В письме Президиума ПКК, направленном 12 октября 1943 г. в Международный комитет Красного Креста в Женеве, содержалась следующая итоговая оценка результатов германского расследования «катынского дела»: «…даже если бы ПКК располагала всеми результатами работ по эксгумации и идентификации, включая документы и воспоминания, она не могла бы официально и окончательно засвидетельствовать, что эти офицеры убиты в Катыни. Неопознаваемое состояние трупов, тот факт, что во многих случаях при двух трупах были обнаружены документы, несомненно, принадлежавшие одному лицу, минимум опознавательных знаков, особенно безупречных вещественных доказательств, найденных при трупах, наконец, то обстоятельство, что военные, убитые в Катыни, пали не на поле сражения, а по прошествии времени, за которое должно было произойти изменение первоначального состояния униформы, все это дает ГКК основания утверждать только то, что данные трупы имели при себе определенные документы».
Следовательно, поляки тогда, в 1943 г., признавали, что с уверенностью можно говорить только о том, что данный документ, зафиксированный в списке Восса, был обнаружен при данном трупе.
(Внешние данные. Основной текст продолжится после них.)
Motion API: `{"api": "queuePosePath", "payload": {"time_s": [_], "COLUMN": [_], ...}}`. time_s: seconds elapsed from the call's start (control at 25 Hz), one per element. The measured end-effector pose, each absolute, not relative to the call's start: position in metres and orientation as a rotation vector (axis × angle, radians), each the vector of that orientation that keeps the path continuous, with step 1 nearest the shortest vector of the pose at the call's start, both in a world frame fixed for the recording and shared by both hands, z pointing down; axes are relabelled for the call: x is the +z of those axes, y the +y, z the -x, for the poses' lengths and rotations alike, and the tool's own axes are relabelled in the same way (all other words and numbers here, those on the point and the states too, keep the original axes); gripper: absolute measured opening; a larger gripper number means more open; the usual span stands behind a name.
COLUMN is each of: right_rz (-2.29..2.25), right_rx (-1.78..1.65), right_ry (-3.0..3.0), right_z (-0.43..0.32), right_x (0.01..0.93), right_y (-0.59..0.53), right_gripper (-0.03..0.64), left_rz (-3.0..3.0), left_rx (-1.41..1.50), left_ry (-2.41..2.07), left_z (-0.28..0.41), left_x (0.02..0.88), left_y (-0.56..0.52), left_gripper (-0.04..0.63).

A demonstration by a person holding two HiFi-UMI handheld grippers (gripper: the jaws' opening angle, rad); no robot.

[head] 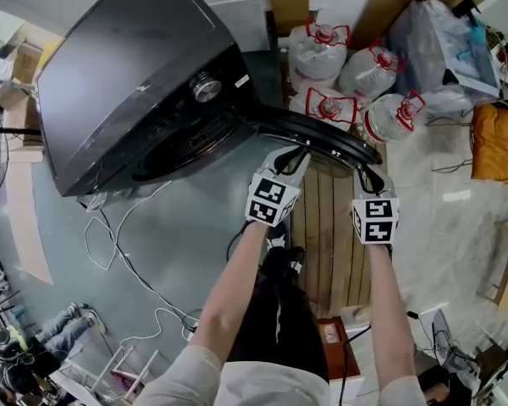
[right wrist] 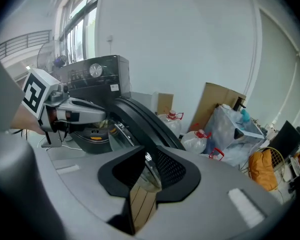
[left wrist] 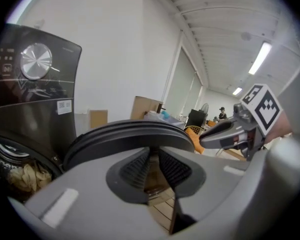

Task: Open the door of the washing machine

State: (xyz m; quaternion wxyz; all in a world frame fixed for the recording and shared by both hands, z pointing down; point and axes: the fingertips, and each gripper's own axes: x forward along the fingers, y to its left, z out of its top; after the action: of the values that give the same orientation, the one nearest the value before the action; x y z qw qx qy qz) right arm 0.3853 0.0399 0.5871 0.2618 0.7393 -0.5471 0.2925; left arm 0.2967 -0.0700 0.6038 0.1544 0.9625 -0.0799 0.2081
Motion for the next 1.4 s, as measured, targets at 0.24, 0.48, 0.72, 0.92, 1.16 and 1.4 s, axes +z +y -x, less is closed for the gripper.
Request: {"api": "queuePosePath", "payload": {"time_s": [0.24,0.48,0.72,0.92,1.16,1.4], "right_rz": [-1.932,-1.884,-1.841,-1.825,-1.808,-1.795], "right_rx": [0.798,0.785,0.802,0.811,0.762,0.746], "right_ry": [-1.586,-1.706,-1.88,-1.983,-2.043,-2.069], "right_z": [-0.322,-0.259,-0.179,-0.125,-0.077,-0.058], "right_x": [0.57,0.529,0.492,0.467,0.439,0.421], "right_y": [0.036,0.032,0.035,0.045,0.062,0.083], "right_gripper": [0.043,0.043,0.043,0.043,0.043,0.043], "left_rz": [-2.718,-2.7,-2.657,-2.604,-2.524,-2.46], "left_rx": [0.611,0.598,0.58,0.523,0.45,0.42], "left_ry": [-0.372,-0.537,-0.719,-0.883,-0.979,-1.038], "left_z": [-0.219,-0.141,-0.057,0.01,0.067,0.097], "left_x": [0.588,0.539,0.493,0.458,0.432,0.418], "left_y": [-0.065,-0.061,-0.043,-0.042,-0.013,0.015], "left_gripper": [0.117,0.117,0.124,0.126,0.126,0.126]}}
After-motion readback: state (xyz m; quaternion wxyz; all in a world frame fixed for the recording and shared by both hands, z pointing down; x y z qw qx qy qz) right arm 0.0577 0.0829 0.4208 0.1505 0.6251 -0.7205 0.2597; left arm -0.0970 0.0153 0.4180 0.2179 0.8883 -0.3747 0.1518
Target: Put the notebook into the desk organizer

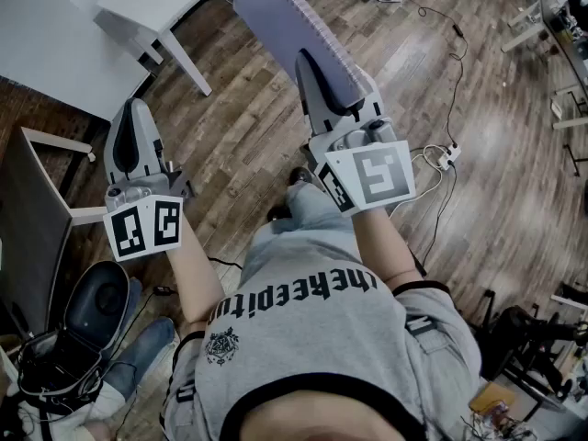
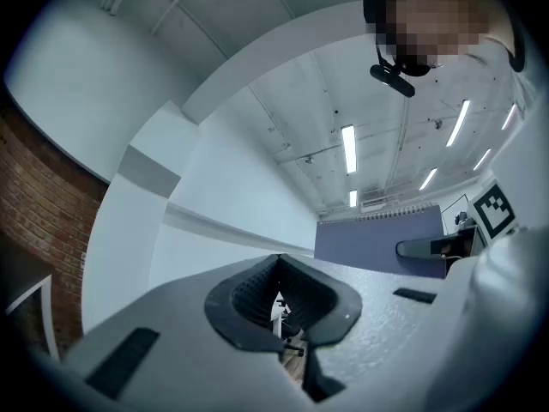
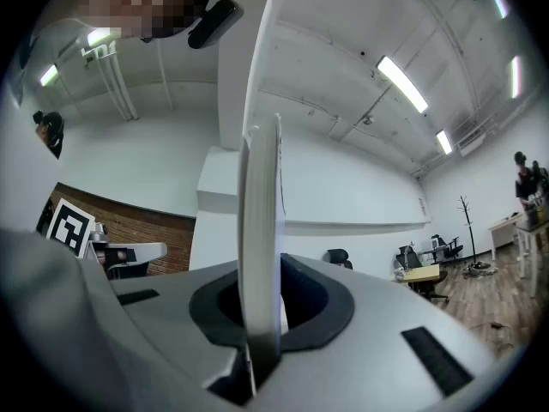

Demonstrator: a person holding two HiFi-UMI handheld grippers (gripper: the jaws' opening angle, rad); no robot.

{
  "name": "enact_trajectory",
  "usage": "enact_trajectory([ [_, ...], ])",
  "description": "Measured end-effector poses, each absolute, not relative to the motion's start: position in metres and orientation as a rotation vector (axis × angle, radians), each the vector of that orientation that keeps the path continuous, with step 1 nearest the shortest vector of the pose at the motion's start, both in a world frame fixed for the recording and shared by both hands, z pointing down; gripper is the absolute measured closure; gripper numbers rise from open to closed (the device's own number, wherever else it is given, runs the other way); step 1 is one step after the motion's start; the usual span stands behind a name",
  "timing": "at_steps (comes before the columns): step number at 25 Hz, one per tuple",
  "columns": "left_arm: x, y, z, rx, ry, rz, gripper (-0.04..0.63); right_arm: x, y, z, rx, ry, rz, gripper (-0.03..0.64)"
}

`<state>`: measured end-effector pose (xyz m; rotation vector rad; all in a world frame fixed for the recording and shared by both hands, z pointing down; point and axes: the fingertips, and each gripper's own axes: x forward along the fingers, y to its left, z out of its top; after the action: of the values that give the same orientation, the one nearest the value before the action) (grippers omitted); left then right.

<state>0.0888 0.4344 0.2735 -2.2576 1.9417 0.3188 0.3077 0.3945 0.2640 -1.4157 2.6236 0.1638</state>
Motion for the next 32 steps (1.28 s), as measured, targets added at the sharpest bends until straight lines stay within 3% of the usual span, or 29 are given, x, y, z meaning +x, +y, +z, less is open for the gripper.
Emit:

И что нет никаких оснований утверждать, что в прошлом он принадлежал именно этому расстрелянному человеку. Очевидно, лишне говорить, что адепты германо-фашистской версии катынской трагедии избегают таких признаний.
Так, президиум Польского Красного Креста, не желая того, не только «вогнал осиновый кол» в результаты так называемой «идентификации» германскими властями «катынских жертв», но и подвел «мину» под все последующие попытки представить их как заслуживающие доверия.
Отмеченные выше манипуляции германских «инстанций», «расследовавших» «катынское дело» с трупами и «вещдоками», исключают принятие на веру каждого отдельно взятого факта установления связи между ними. Что же остается в качестве надежно установленного? НИЧЕГО!
Неизбежен вывод: учтенные в списках Восса в качестве «вещдоков» макулатура и металл в массе своей либо не могут служить основанием для идентификации жертв германского фашизма, погребенных в могилах Козьих Гор, либо не являются надежной основой для нее.